[PROVIDED DATA — start]
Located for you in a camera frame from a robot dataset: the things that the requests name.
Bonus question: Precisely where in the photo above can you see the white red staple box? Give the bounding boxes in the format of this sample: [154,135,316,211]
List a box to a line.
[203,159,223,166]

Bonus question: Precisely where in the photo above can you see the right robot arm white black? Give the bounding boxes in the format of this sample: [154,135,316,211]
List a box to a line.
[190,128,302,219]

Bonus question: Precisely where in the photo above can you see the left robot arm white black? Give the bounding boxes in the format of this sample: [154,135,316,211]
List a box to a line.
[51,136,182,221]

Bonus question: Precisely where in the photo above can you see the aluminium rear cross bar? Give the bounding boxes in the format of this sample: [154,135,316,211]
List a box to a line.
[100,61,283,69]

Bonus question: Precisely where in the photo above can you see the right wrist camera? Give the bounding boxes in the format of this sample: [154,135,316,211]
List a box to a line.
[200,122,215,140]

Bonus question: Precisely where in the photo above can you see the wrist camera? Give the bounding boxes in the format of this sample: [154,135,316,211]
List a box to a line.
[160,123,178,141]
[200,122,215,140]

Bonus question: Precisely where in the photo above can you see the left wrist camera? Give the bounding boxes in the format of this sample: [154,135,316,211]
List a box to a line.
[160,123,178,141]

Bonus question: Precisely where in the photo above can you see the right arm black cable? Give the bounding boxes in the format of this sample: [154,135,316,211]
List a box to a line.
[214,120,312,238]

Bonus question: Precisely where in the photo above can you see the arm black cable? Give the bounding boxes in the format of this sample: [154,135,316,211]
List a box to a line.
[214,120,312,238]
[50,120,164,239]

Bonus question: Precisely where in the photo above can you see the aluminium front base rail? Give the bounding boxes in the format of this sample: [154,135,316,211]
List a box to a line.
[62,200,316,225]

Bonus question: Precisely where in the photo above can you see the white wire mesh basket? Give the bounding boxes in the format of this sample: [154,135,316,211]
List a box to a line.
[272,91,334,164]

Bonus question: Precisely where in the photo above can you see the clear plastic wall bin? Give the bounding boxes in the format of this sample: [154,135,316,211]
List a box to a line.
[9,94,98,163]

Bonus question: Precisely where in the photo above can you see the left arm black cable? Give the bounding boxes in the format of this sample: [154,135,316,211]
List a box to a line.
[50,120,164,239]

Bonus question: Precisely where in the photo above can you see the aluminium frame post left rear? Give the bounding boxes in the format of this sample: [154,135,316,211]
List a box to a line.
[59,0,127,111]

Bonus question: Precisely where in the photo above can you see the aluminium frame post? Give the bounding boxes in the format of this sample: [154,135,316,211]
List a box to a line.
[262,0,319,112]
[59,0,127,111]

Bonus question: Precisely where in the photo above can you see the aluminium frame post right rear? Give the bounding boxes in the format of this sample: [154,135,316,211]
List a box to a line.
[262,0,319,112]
[PROVIDED DATA — finish]
[PROVIDED DATA — start]
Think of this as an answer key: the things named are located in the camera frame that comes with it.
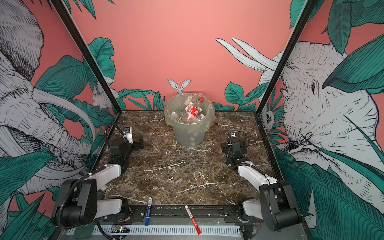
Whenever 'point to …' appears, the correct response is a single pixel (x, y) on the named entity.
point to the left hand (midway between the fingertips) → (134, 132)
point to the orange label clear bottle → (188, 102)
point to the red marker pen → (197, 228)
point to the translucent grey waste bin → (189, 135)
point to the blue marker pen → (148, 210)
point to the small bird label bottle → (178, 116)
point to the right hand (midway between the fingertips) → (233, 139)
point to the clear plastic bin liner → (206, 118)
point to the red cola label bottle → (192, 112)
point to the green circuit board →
[PROVIDED DATA — finish]
§ WHAT THE TASK REQUIRES
In the records above, the line with "Whenever 'point to" marks the start and the line with "point to the green circuit board →" marks the end; copy that stretch exactly, both lines included, and nothing else.

§ SOLUTION FOR THIS EXERCISE
Whenever 'point to …' appears, the correct response is a single pixel (x, y) on the named entity.
point to the left hand (midway between the fingertips) → (134, 132)
point to the orange label clear bottle → (188, 102)
point to the red marker pen → (197, 228)
point to the translucent grey waste bin → (189, 135)
point to the blue marker pen → (148, 210)
point to the small bird label bottle → (178, 116)
point to the right hand (midway between the fingertips) → (233, 139)
point to the clear plastic bin liner → (206, 118)
point to the red cola label bottle → (192, 112)
point to the green circuit board →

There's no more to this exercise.